Exercise directions
In the copy, include no images. Reproduce the entries exactly.

The data
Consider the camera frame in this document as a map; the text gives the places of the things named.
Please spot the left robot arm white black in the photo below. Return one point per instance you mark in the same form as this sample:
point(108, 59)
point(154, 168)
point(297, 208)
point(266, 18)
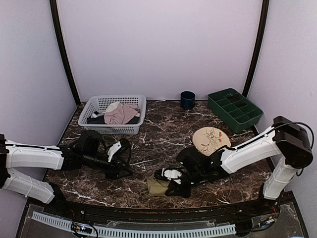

Response area
Consider the camera frame in this document as a map; the text gives the places of the things named.
Please spot the left robot arm white black in the photo below. Return one point per instance you mark in the same form as this sample:
point(108, 59)
point(154, 168)
point(297, 208)
point(266, 18)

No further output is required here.